> INSTRUCTIONS TO FOLLOW
Although the data below holds other lines too, output only those from the line with "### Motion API" up to and including the line with "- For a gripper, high", exactly as they appear.

** INFORMATION SUPPLIED follows **

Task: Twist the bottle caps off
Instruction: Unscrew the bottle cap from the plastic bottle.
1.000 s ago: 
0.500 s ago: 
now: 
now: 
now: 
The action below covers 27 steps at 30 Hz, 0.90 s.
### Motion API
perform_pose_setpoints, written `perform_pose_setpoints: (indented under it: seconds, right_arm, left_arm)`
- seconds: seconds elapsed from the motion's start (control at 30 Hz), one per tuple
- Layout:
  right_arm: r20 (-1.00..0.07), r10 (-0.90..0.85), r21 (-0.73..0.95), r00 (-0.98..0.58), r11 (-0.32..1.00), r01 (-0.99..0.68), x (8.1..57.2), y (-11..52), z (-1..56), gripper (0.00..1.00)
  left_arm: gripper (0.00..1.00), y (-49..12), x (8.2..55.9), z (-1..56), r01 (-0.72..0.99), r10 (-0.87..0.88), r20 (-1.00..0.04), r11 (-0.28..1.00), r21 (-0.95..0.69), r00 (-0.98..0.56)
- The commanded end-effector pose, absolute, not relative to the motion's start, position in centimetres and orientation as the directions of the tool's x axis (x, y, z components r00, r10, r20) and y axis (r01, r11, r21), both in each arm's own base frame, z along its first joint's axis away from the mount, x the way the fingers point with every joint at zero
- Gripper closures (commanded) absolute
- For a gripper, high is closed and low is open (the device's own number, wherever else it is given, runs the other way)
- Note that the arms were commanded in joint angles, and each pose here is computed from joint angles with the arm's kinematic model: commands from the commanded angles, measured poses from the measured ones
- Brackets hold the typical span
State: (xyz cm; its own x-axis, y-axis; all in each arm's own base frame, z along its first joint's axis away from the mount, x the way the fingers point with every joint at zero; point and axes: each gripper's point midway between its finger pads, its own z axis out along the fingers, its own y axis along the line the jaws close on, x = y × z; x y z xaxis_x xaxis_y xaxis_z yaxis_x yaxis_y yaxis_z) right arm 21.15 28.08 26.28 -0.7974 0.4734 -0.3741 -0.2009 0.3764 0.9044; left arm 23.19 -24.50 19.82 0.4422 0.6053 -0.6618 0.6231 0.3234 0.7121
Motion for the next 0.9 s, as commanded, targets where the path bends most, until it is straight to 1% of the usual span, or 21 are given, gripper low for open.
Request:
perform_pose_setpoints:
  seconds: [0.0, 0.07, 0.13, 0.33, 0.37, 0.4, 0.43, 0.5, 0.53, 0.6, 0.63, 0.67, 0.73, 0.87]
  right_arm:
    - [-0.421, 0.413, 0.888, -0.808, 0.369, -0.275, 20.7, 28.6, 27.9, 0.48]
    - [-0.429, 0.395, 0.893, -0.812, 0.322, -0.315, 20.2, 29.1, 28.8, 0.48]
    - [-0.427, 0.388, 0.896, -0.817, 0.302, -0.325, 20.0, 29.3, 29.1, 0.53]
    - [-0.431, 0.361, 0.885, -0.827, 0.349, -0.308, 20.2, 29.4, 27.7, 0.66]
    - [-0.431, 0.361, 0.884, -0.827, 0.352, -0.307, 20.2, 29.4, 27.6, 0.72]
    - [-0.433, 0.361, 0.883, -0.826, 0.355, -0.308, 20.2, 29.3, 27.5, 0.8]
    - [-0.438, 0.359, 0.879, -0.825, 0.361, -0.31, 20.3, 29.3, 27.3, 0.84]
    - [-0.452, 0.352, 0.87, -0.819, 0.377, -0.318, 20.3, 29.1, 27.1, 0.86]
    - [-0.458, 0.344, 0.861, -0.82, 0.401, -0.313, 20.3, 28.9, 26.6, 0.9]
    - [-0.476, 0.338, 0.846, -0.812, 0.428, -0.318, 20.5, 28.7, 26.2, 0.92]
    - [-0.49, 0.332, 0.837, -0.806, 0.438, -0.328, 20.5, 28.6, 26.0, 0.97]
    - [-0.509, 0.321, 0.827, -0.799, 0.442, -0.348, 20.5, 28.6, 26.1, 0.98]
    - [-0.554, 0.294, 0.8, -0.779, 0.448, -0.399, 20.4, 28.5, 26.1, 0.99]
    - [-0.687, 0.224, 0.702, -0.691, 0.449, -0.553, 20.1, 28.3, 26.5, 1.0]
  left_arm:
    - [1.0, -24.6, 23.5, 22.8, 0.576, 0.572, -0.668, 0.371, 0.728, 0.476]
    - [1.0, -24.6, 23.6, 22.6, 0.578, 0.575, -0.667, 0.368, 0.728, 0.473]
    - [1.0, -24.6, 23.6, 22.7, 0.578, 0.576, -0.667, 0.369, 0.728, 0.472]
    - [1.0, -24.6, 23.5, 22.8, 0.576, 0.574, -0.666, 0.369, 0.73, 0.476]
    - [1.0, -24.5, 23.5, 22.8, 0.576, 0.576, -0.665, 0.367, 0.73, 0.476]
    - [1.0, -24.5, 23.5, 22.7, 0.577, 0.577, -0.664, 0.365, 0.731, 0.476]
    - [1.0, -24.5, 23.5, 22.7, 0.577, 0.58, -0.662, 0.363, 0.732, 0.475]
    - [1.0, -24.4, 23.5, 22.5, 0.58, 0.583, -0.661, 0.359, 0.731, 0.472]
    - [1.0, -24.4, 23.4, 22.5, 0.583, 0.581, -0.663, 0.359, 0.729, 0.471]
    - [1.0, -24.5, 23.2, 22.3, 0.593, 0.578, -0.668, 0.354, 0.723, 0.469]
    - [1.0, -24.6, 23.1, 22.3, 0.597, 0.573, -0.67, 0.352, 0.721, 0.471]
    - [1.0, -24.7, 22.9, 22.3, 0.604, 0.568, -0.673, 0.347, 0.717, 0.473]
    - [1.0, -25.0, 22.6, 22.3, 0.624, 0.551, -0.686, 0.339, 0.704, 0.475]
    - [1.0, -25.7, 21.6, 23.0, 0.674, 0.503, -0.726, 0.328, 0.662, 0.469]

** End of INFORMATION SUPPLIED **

> SOLUTION TO THIS EXERCISE
### Motion API
perform_pose_setpoints, written `perform_pose_setpoints: (indented under it: seconds, right_arm, left_arm)`
- seconds: seconds elapsed from the motion's start (control at 30 Hz), one per tuple
- Layout:
  right_arm: r20 (-1.00..0.07), r10 (-0.90..0.85), r21 (-0.73..0.95), r00 (-0.98..0.58), r11 (-0.32..1.00), r01 (-0.99..0.68), x (8.1..57.2), y (-11..52), z (-1..56), gripper (0.00..1.00)
  left_arm: gripper (0.00..1.00), y (-49..12), x (8.2..55.9), z (-1..56), r01 (-0.72..0.99), r10 (-0.87..0.88), r20 (-1.00..0.04), r11 (-0.28..1.00), r21 (-0.95..0.69), r00 (-0.98..0.56)
- The commanded end-effector pose, absolute, not relative to the motion's start, position in centimetres and orientation as the directions of the tool's x axis (x, y, z components r00, r10, r20) and y axis (r01, r11, r21), both in each arm's own base frame, z along its first joint's axis away from the mount, x the way the fingers point with every joint at zero
- Gripper closures (commanded) absolute
- For a gripper, high is closed and low is open (the device's own number, wherever else it is given, runs the other way)

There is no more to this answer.